Department of Urology, The Second Affiliated Hospital of Anhui Medical University, Hefei, Anhui, China.
Geriatric Ward, The Third Affiliated Hospital of Anhui Medical University, Hefei, Anhui, China.
Psychooncology. 2017 Dec;26(12):2238-2244. doi: 10.1002/pon.4453. Epub 2017 May 31.
To evaluate the association between androgen deprivation therapy (ADT) and depression and to identify the risk factors for depressive symptoms among prostate cancer (PCa) patients who received ADT.
We conducted a prospective, longitudinal, controlled study and assessed 3 groups of older patients: the ADT group (men who were presented with maximum androgen block); the radical prostatectomy (RP) group (PCa control group: men who underwent RP without ADT); and the benign prostatic hyperplasia (BPH) group (men who had BPH). All patients completed the demographic questionnaire at baseline and the Zung Self-Rating Depression Scale (SDS) at pretreatment baseline, 1 month, 6 months, 9 months, 12 months and 15 months.

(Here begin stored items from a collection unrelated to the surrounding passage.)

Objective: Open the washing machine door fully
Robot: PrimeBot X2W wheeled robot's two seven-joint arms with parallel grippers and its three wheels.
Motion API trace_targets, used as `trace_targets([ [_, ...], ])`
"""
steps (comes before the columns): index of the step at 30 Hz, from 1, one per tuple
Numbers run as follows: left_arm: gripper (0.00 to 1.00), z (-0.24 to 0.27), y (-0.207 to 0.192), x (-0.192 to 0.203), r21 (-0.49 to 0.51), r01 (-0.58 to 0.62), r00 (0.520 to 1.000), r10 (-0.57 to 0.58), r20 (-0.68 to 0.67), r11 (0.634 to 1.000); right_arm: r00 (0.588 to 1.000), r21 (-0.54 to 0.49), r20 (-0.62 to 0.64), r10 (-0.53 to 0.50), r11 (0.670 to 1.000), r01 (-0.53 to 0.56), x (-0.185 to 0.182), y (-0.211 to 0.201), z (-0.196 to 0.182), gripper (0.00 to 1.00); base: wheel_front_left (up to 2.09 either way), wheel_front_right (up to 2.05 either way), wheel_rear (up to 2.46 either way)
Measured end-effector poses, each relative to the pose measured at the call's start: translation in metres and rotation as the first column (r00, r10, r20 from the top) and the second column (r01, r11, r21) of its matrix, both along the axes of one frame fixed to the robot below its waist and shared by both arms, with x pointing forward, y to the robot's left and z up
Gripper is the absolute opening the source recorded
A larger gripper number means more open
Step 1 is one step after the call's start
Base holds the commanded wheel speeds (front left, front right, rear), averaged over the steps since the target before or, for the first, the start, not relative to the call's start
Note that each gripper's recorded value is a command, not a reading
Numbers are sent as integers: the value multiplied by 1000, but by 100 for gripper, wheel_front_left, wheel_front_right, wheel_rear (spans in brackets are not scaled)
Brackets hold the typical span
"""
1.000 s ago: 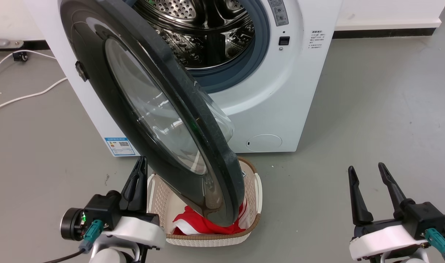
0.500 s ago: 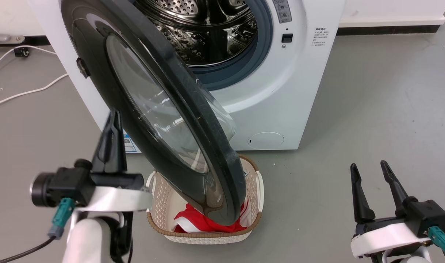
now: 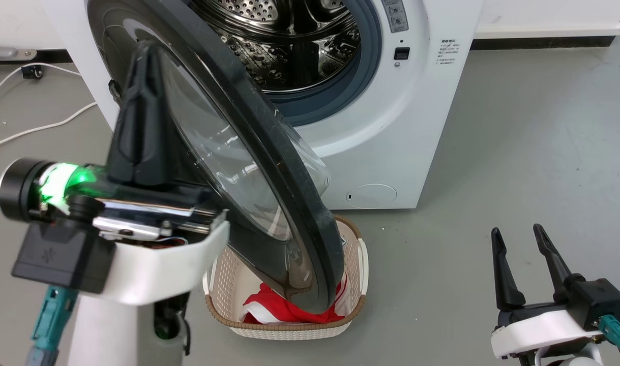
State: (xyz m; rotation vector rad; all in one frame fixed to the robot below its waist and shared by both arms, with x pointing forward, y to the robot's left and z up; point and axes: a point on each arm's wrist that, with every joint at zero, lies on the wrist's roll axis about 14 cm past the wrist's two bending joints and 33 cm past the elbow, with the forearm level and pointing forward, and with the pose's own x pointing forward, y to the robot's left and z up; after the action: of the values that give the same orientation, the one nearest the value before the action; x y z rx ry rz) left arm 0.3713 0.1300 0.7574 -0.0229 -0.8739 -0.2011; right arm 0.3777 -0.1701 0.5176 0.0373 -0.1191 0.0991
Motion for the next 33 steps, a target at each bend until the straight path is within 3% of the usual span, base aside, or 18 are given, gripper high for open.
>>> trace_targets([
  [7,0,19,-54,-21,47,192,978,-195,70,980,1000,3,-2,-6,1000,6,-1,-2,-1,100,0,0,0],
  [13,0,-1,-114,-36,93,404,915,-402,-42,910,1000,6,-7,-8,1000,8,-1,-2,-2,100,0,0,0],
  [18,0,-43,-155,-50,86,552,824,-526,-212,830,1000,13,-15,-5,1000,6,-1,-2,-5,100,0,0,0],
  [24,0,-99,-179,-69,55,654,704,-580,-409,755,1000,16,-18,-1,1000,1,-1,0,-5,100,0,0,0],
  [29,0,-144,-190,-88,-9,702,591,-590,-550,712,1000,20,-20,4,1000,-4,-2,2,-6,100,0,0,0],
  [33,0,-168,-194,-95,-51,710,534,-583,-613,703,1000,23,-26,8,1000,-8,-3,3,-8,100,0,0,0],
])
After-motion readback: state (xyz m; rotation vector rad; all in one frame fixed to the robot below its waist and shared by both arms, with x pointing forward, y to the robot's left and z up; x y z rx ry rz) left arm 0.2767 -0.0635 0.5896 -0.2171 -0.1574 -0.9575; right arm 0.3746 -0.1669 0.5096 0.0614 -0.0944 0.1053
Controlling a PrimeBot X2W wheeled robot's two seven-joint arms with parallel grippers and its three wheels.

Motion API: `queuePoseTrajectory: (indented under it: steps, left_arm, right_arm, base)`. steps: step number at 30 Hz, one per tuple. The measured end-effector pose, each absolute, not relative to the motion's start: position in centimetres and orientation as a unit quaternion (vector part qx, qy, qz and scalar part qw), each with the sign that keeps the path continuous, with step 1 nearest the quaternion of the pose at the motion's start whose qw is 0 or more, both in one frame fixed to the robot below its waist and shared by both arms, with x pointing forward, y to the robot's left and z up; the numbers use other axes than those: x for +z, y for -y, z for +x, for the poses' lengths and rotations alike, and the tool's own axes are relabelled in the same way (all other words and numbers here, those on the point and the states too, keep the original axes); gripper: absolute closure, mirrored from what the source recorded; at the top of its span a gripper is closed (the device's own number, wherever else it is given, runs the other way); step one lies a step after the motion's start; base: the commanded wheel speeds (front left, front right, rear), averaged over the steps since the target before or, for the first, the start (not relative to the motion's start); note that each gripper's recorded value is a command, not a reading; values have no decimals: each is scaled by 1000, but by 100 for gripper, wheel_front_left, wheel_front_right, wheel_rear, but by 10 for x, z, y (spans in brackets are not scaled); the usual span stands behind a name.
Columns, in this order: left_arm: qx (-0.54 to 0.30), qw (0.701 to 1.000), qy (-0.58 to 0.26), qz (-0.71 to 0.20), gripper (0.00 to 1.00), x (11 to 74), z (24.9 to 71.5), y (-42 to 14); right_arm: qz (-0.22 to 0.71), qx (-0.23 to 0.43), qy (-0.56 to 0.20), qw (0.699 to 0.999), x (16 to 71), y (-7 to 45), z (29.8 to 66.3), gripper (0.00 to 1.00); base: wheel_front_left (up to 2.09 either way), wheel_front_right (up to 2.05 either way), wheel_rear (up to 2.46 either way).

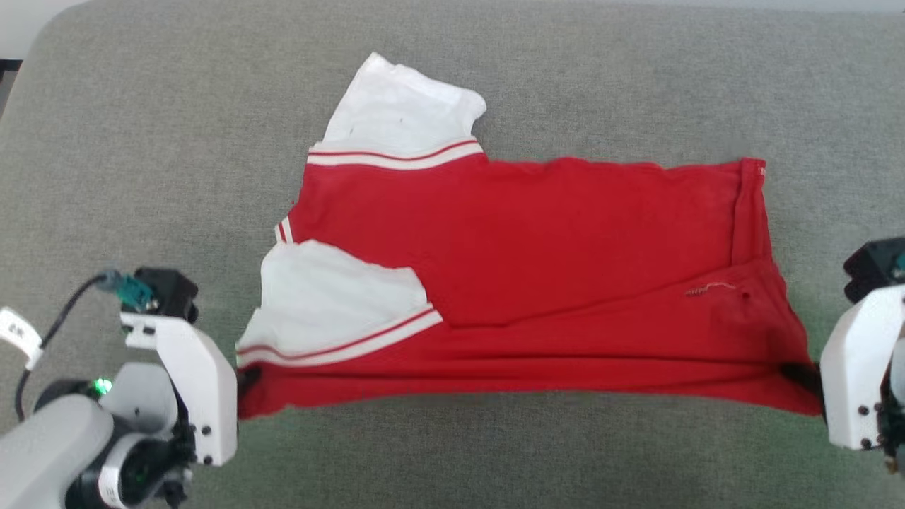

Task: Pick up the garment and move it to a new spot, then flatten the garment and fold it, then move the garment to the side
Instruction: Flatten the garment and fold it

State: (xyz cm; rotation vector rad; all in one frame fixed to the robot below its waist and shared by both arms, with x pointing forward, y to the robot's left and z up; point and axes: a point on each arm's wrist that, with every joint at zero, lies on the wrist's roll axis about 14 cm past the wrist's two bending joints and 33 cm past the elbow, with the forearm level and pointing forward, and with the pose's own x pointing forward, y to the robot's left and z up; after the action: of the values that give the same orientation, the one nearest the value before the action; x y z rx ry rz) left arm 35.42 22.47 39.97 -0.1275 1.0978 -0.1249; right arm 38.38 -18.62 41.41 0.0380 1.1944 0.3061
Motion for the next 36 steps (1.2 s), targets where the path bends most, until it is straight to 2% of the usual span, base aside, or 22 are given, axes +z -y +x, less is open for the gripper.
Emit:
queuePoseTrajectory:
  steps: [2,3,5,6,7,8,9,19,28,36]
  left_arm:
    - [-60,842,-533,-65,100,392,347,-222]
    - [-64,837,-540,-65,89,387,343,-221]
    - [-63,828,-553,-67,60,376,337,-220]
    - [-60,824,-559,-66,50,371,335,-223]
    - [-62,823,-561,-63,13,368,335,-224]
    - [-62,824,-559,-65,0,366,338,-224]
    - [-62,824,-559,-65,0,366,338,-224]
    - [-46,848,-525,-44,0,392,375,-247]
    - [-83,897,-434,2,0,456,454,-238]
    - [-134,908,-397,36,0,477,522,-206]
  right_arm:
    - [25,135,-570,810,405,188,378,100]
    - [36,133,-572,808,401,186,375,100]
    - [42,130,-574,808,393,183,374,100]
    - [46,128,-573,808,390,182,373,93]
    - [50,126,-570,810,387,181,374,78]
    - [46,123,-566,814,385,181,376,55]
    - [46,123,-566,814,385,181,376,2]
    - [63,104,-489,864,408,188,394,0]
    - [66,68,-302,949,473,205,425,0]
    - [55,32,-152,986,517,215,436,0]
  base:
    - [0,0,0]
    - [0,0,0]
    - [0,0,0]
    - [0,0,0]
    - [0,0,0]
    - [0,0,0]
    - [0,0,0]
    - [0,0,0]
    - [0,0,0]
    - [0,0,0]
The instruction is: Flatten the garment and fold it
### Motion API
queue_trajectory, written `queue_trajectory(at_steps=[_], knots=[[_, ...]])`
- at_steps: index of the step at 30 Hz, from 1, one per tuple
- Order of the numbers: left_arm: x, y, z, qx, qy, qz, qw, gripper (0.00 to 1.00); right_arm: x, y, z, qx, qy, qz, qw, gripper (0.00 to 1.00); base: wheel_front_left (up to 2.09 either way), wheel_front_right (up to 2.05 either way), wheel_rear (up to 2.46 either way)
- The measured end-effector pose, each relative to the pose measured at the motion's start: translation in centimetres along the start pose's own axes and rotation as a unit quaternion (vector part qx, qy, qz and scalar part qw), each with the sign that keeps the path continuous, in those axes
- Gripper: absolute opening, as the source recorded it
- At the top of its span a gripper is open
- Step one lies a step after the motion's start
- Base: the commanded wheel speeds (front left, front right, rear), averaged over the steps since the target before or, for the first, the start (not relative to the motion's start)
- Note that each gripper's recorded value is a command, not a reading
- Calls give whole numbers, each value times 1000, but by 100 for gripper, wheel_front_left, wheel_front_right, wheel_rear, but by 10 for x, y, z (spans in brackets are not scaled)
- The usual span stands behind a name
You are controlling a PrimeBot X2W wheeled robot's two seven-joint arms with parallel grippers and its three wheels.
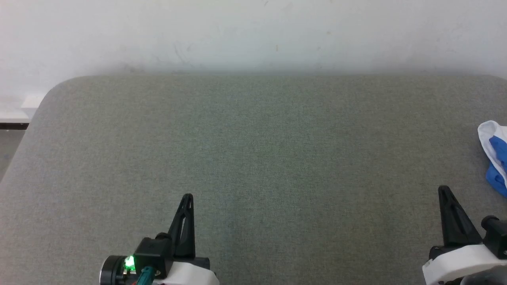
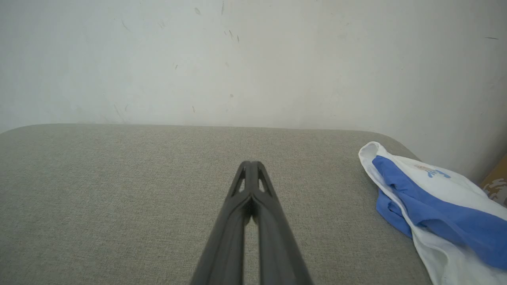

A total of 146 patients completed the study during the 15-month follow-up. The Self-Rating Depression Scale scores of the 3 groups showed significant differences at 1 month (P < .001), 6 months (P = .009), 9 months (P < .001), 12 months (P < .001), and 15 months (P < .001). At 9 months, 12% of the men in the ADT group, 4.3% in the RP group, and 2% in the BPH group showed depressive symptoms, and there were no significant differences (P = .095). However, there were significant differences among the 3 groups relative to the incidence of depressive symptoms at 12 and 15 months (P < .001, P = .007, respectively). The analysis of the ADT subgroup indicated that alcohol consumption (odds ratio = 6.868; P = .046; 95% CI, 1.038-45.443) and smoking (odds ratio = 13.661; P = 0.013; 95% CI, 1.722-108.386) increased the risk for developing depressive symptoms.
Androgen deprivation therapy use does significantly increase the depressive scores and enhance the incidence of depression among PCa patients who received ADT. Smoking and alcohol consumption are associated with depressive symptoms among PCa patients receiving ADT.
评估去势治疗(ADT)与抑郁之间的关联,并确定接受 ADT 的前列腺癌(PCa)患者出现抑郁症状的风险因素。
我们进行了一项前瞻性、纵向、对照研究,评估了 3 组老年患者:ADT 组(接受最大雄激素阻断治疗的男性);根治性前列腺切除术(RP)组(PCa 对照组:未接受 ADT 的接受 RP 的男性);良性前列腺增生(BPH)组(患有 BPH 的男性)。所有患者在基线时均完成了人口统计学问卷,并在治疗前基线、1 个月、6 个月、9 个月、12 个月和 15 个月时完成了 Zung 自评抑郁量表(SDS)。
在 15 个月的随访期间,共有 146 名患者完成了研究。3 组的 SDS 评分在 1 个月(P<0.001)、6 个月(P=0.009)、9 个月(P<0.001)、12 个月(P<0.001)和 15 个月(P<0.001)时均有显著差异。在 9 个月和 12 个月时,ADT 组有 12%的男性、RP 组有 4.3%的男性和 BPH 组有 2%的男性出现抑郁症状,但无显著差异(P=0.095)。然而,3 组在 12 个月和 15 个月时抑郁症状的发生率存在显著差异(P<0.001,P=0.007)。ADT 亚组分析表明,饮酒(比值比=6.868;P=0.046;95%CI,1.038-45.443)和吸烟(比值比=13.661;P=0.013;95%CI,1.722-108.386)增加了出现抑郁症状的风险。
去势治疗的使用确实会显著增加接受 ADT 的 PCa 患者的抑郁评分并增加其抑郁发生率。吸烟和饮酒与接受 ADT 的 PCa 患者的抑郁症状相关。